▶ _ACTIVITY_:
In the data below, find every line with the word "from" and copy it.
*** EXERCISE MATERIALS Section Begins ***
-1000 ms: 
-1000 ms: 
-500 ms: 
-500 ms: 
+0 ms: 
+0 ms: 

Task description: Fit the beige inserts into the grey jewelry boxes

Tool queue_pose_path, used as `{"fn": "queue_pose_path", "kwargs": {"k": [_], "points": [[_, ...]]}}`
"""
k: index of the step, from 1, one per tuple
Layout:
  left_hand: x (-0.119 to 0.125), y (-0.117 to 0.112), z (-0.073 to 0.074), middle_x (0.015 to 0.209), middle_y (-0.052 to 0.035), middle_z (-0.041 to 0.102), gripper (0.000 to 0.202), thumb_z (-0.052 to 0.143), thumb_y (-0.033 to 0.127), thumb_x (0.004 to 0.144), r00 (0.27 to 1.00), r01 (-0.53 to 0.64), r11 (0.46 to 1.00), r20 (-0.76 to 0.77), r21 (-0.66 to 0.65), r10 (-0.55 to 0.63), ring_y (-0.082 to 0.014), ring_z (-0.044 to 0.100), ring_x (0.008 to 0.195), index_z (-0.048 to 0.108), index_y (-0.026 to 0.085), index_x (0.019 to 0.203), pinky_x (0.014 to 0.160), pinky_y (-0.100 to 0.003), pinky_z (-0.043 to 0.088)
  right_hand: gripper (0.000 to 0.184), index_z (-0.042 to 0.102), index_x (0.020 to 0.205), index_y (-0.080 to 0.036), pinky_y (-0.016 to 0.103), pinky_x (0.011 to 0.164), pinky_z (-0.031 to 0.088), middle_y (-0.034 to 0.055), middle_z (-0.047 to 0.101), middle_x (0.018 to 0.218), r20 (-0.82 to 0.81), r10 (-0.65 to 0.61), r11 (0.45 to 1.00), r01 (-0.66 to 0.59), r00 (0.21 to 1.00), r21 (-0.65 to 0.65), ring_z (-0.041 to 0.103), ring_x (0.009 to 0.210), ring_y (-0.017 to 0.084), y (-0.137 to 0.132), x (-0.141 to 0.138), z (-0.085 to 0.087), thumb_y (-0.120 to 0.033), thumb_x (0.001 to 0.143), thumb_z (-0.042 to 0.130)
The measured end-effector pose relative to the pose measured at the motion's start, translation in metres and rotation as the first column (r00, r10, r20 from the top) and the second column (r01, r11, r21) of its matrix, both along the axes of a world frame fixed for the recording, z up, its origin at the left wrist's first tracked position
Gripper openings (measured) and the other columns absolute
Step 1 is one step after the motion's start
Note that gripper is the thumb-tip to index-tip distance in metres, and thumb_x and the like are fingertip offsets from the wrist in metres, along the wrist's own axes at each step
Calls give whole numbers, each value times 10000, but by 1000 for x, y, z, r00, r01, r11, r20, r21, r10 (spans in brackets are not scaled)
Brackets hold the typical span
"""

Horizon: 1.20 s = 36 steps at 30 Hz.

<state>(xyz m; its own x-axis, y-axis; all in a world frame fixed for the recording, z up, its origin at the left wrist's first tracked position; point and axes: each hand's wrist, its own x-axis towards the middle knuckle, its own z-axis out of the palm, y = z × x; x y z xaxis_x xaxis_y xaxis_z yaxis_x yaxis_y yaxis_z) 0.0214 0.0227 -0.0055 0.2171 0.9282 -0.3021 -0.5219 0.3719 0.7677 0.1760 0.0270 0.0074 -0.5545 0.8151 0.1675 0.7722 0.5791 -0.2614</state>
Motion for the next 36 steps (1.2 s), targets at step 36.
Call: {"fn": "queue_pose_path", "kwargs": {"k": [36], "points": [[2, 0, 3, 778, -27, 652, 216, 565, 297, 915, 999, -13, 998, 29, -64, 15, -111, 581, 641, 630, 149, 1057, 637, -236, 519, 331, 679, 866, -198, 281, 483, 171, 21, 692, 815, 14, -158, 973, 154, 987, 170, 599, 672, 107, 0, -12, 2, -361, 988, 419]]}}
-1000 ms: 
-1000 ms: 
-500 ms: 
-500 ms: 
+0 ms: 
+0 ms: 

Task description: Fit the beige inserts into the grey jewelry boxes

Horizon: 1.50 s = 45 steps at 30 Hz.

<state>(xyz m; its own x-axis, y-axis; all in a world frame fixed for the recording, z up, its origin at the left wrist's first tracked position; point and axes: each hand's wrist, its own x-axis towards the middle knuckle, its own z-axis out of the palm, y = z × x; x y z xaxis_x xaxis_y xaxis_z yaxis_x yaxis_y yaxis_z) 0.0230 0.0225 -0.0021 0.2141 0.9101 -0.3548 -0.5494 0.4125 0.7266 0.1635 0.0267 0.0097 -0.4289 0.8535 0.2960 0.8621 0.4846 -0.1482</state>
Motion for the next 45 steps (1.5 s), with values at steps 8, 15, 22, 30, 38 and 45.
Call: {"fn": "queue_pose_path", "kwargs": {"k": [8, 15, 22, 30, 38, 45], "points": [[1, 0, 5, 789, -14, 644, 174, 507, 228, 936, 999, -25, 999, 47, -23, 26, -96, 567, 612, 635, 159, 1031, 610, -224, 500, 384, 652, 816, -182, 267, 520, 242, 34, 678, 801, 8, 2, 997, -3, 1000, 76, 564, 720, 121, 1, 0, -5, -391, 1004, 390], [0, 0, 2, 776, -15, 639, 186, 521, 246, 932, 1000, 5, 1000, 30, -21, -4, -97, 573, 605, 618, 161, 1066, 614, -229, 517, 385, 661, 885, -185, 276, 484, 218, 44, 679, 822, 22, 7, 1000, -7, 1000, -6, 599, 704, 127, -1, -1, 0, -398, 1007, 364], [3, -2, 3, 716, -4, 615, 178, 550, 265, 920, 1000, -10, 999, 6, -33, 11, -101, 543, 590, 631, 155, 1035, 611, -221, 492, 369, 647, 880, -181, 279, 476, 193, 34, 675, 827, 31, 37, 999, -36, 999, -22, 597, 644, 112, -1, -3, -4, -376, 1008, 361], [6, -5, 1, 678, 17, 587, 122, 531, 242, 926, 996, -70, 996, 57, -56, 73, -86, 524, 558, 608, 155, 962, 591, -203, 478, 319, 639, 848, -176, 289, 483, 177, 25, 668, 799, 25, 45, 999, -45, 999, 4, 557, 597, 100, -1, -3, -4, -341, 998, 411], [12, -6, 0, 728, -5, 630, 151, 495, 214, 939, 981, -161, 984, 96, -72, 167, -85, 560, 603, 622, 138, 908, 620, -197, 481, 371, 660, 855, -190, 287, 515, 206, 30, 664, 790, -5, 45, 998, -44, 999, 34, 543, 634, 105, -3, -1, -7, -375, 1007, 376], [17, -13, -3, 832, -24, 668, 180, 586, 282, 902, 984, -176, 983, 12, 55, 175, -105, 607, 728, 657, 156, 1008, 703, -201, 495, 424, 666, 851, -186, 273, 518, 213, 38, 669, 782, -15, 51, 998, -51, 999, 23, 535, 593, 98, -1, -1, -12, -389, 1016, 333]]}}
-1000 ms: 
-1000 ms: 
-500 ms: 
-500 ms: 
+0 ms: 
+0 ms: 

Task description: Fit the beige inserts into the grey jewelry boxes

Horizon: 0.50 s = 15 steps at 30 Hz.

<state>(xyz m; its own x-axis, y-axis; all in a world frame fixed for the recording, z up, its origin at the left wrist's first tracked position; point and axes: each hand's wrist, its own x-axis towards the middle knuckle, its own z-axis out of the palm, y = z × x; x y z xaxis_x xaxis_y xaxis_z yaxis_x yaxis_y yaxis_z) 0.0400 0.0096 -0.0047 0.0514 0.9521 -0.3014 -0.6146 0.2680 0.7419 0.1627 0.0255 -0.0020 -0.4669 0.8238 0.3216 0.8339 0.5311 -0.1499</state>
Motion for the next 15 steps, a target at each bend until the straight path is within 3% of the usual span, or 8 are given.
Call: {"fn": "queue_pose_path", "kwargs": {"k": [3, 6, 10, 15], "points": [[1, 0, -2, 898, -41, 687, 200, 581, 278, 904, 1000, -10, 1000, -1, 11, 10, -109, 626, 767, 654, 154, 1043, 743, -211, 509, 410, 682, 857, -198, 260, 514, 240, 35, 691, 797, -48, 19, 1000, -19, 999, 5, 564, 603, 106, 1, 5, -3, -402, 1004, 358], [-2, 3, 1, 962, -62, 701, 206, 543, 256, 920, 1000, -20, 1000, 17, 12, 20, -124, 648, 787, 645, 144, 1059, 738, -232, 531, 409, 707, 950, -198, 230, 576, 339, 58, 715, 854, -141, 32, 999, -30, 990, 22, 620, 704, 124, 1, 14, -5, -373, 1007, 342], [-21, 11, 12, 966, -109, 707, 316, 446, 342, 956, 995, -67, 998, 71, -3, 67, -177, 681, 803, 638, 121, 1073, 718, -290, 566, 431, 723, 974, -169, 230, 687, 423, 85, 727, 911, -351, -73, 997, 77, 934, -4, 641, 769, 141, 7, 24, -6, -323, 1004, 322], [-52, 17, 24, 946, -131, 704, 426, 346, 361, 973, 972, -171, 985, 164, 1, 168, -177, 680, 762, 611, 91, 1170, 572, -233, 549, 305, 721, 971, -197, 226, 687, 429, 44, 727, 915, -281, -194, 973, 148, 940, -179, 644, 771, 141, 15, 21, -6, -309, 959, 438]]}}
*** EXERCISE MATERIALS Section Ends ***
▶ _RESULT FOR THIS EXERCISE_:
k: index of the step, from 1, one per tuple
The measured end-effector pose relative to the pose measured at the motion's start, translation in metres and rotation as the first column (r00, r10, r20 from the top) and the second column (r01, r11, r21) of its matrix, both along the axes of a world frame fixed for the recording, z up, its origin at the left wrist's first tracked position
Note that gripper is the thumb-tip to index-tip distance in metres, and thumb_x and the like are fingertip offsets from the wrist in metres, along the wrist's own axes at each step

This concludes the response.